Freie Presse Chemnitz, Seite 4, 24.10.2006
Teure Affäre: Landesbank Sachsen zahlt Millionen an Ex-Geschäftspartner
Leitartikel von Samira Sachse
Selbstbewusst leistete sich Sachsen nach der Wende als einziges OstLand eine eigenständige Landesbank. Als Spitzeninstitut der Sparkassen sollte sie den öffentlichrechtlichen Kreditsektor stärken, überregional Erfolgssignale senden. Lange funktionierte das. 2004 geriet die Bank aber in Verruf. Erst jetzt kann sie wieder genesen.

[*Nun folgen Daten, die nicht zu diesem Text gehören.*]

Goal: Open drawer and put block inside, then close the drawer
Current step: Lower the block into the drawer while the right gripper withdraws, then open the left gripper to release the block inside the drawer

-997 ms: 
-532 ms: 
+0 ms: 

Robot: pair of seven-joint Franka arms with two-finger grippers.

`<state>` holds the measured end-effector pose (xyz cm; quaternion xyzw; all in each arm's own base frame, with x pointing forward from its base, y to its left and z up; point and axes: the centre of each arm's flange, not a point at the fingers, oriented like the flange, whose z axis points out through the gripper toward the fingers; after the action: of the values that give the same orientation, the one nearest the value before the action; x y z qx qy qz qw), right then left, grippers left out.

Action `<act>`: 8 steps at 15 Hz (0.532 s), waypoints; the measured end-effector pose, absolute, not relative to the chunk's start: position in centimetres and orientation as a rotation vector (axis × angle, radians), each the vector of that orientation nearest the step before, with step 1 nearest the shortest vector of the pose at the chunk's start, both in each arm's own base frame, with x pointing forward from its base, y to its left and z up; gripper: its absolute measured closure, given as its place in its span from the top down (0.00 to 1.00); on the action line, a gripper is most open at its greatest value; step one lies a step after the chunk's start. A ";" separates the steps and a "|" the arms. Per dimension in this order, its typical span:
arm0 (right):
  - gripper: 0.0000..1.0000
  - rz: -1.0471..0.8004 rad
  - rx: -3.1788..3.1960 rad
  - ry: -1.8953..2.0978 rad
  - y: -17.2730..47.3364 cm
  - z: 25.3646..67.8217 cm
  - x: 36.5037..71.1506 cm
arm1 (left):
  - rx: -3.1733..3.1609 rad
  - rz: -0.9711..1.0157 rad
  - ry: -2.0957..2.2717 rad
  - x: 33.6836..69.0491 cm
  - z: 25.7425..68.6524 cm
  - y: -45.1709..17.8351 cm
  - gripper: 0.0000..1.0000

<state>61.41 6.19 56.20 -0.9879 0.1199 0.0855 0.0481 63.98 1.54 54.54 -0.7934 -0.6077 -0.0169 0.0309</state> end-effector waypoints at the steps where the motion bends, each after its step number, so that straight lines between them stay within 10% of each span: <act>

Da gab es eine Dienstwagenaffäre im Vorstand und Vetternwirtschaft. Dann geriet der Zank mit der Tutzinger Industrie- und Immobilien-Leasing GmbH (IIL) außer Kontrolle. Deren Chef warf der Bank vor, die gemeinsame Tochter Mitteldeutsche Leasing AG (MDL) ruiniert zu haben und wollte 140 Millionen Euro Schadenersatz.
Immer neue Unanständigkeiten kamen ans Licht. Eine Dokumentenfälschung wurde ruchbar, Intrigen gesponnen. 2005 traten vier Topmanager zurück oder wurden suspendiert. Seit Mai 2005 bemüht sich ein Untersuchungsausschuss im Landtag, eine Schneise ins MDL-Dickicht zu schlagen und politische Verantwortlichkeiten aufzudecken. Bisher mit meist mäßigem Erfolg. Parallel türmten sich bei Justitia die Papierberge. Über 2 0 Verfahren allein zur MDL sind aktenkundig geworden.
Zumindest diese Klagen sind seit gestern vom Tisch. Die Bank, die nach dem Urteil der ersten Instanz frohlockte, dass sie keinen Cent zahlen muss, berappt fast 15 Millionen Euro für den Erwerb der IIL-Anteile an der MDL. Eine Summe, die weniger den Firmenwert widerspiegelt. Vielmehr dürften die Millionenkosten, die der Streit den Beteiligten bescherte und noch beschert hätte, entscheidend gewesen sein.
Auch die Aussage vom SPD-Chefaufklärer im Landtag,
Karl Nolle, der die Zahlung als „Schuldeingeständnis" sieht, ist nicht von der Hand zu weisen. Doch wessen Schuld? Fraglich, ob der Untersuchungsausschuss noch belastbare Antworten finden kann. Fest steht nur: Eine funktionierende Bankaufsicht hätte die AffärenMisere verhindern können.
Der verursachte Schaden ist erheblich
Der verursachte Schaden ist groß. Zu Vergleichs- und Prozesskosten kommen zig Millionen, die in der MDL versenkt wurden und die Summen, die zwei Ex-Vorstände bis 2007 beziehen. Ganz zu schweigen davon, dass noch Schadenersatzklagen anhängig sind.
Schwer wiegt auch das beschädigte Bankimage. Während sich andere Institute um gute Noten bei den Rating-Agenturen mühten und damit die Basis für eine günstige Geldbeschaffung auf dem Kapitalmarkt schufen, war die Sachsen LB mit Krisenbewältigung befasst.
Die Zeche zahlen die Kommunen und das Land als Bankeigner, also der Steuerzahler. Vom guten Ausgang der Affäre kann nicht die Rede sein. Passend ist es eher, den späten Vergleich als vernünftige Lösung zu bezeichnen. Die Sachsen LB kann sich nun wieder unbehindert ihrem Geschäft zuwenden.